The solution is to find $k \in \{1,...m\}$ for which $f(x) = (a_k^T x + b_k)$, then the subgradient is $a_k$.

I understand the solution. However, it is only one solution. The size of the set of subgradients is infinite. Therefore, I wonder, what are all the other subgradients?

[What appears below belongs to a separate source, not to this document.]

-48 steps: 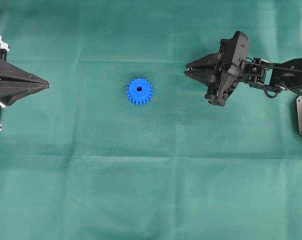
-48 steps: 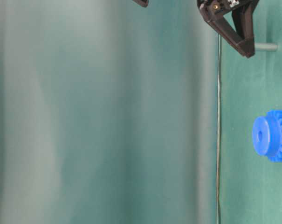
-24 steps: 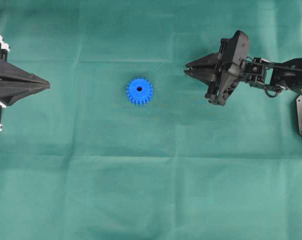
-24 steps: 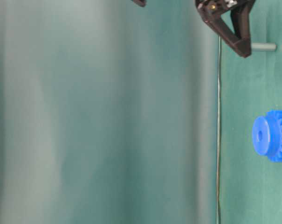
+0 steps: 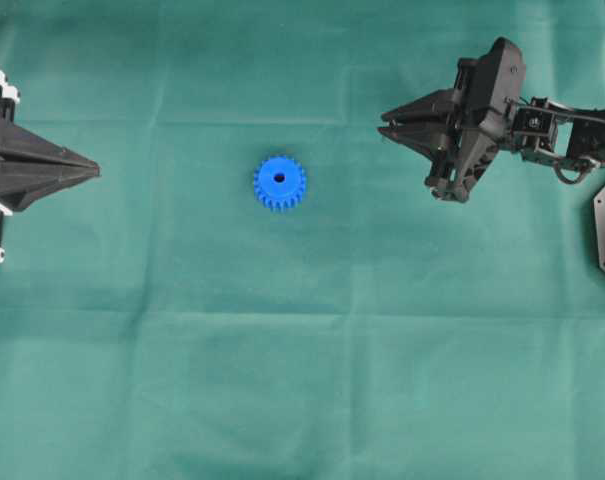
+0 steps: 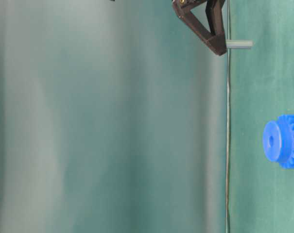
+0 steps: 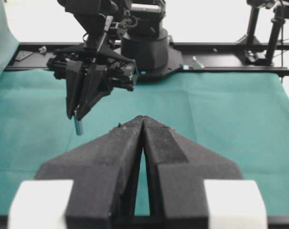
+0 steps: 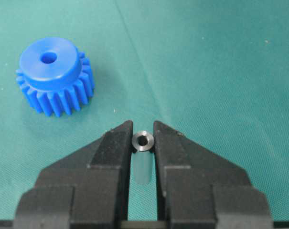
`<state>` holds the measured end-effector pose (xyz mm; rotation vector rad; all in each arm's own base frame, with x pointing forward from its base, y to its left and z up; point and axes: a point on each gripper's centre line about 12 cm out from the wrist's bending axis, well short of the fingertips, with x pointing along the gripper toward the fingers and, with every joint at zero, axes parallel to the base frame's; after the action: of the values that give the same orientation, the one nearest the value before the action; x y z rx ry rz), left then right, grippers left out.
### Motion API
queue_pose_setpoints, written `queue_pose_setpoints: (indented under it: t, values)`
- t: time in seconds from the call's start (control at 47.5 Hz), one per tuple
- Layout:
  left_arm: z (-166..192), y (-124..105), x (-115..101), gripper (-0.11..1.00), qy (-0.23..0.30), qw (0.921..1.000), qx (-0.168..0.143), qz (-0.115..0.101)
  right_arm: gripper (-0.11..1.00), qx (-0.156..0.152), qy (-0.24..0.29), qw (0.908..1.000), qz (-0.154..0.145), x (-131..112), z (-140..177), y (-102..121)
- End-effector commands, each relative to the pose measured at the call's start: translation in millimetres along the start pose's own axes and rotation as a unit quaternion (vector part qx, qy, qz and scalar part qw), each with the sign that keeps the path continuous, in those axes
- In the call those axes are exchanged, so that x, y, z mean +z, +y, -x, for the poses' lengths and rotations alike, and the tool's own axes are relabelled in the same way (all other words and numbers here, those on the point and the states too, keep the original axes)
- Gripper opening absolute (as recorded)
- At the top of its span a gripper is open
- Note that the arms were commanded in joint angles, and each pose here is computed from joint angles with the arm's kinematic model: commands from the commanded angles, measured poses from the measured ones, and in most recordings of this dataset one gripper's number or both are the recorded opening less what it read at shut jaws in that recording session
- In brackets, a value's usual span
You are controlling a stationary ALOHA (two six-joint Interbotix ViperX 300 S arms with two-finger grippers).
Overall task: Insert the shaft placed at a random location into the center hole of the small gear at another random location.
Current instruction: 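Lift the shaft and carry it left over the blue gear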
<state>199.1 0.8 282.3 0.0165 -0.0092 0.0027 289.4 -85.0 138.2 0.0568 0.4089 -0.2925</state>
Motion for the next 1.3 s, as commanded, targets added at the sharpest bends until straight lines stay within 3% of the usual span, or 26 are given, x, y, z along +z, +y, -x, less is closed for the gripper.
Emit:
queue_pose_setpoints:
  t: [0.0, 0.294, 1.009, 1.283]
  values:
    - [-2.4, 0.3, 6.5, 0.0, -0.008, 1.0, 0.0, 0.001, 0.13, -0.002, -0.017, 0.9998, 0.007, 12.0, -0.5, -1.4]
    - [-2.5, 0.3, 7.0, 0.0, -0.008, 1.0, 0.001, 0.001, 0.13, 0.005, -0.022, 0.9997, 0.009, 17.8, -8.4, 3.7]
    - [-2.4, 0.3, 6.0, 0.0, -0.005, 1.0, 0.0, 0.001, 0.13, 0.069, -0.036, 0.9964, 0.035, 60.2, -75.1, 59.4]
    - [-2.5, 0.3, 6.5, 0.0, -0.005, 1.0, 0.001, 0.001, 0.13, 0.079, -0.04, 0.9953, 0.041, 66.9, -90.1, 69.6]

How can I calculate other subgradients from the set?

Thanks.

1

There are 1 best solutions below

0
On

By a theorem of Danskin and Bertsekas (I call it "the Bertsekas-Danskin Theorem for subgradients", see link below), the subgradient of $f$ is the convex hull of all such $a_k$, and corresponds to a face of the polyhedron $\mathcal P_A := \text{conv}\{a_k | 1 \le k \le m\}$. I've proven a more general result here.

Precisely, you deduce that $$ \begin{split} \partial f(x) &= \partial \max_{1 \le i \le m}a_i^Tx_i + b_i = \partial \max_{y \in \Delta_m}y^T(A^Tx + b)\\ &= \text{conv}\{\nabla_x (\hat{y}^T(A^Tx + b))| \hat{y} \in \Delta_m, \hat{y}^T(A^Tx + b) =f(x)\}\\ &= \text{conv}\{A\hat{y}| \hat{y} \in \Delta_m, \hat{y}^T(A^Tx + b) = f(x)\} \\ &= \text{conv}\{a_k | 1 \le k \le m, a_k^Tx + b_k = f(x) \}, \end{split} $$ as claimed.